YOUR ASSIGNMENT: Please count how many lines below contain the word "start" and give nothing but that figure.

EXERCISE DATA:
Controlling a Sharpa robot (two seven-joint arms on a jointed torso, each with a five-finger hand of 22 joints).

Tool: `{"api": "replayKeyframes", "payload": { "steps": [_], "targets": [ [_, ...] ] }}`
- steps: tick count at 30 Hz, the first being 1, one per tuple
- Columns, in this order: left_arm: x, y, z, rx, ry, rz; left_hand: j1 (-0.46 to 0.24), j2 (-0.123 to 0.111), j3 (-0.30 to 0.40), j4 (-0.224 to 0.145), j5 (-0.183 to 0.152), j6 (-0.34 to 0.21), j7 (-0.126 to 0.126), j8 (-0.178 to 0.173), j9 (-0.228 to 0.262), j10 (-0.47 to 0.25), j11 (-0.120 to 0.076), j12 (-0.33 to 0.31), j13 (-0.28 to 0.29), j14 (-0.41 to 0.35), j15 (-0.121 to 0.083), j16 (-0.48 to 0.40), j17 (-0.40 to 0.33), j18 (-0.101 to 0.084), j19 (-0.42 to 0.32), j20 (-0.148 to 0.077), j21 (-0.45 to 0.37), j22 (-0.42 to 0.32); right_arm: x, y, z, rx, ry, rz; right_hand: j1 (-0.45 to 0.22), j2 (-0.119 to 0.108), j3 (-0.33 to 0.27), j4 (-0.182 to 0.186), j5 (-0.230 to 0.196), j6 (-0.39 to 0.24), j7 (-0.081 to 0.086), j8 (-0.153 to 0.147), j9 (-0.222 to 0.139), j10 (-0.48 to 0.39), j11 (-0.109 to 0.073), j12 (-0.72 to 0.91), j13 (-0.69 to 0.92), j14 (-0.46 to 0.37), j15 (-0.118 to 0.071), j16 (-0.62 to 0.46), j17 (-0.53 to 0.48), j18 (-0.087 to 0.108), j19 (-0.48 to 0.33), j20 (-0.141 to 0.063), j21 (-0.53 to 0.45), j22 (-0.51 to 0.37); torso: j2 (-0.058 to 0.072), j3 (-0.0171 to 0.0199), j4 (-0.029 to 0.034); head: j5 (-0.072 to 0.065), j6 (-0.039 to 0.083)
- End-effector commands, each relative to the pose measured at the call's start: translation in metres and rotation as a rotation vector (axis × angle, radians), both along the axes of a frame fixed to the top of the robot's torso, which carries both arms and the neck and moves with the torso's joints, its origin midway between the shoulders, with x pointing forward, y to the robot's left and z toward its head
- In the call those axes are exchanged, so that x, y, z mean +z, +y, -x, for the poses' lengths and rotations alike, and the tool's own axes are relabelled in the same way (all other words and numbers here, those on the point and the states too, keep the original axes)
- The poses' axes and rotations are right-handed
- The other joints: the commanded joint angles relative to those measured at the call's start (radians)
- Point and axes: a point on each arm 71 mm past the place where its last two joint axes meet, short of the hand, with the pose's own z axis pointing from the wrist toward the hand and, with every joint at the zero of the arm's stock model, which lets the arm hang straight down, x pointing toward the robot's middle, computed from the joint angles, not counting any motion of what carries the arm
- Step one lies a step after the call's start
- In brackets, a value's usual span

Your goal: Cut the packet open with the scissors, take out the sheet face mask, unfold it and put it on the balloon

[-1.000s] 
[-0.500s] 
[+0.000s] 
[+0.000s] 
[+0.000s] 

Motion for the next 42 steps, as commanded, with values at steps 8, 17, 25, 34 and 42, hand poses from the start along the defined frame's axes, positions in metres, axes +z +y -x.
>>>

SOLUTION: 4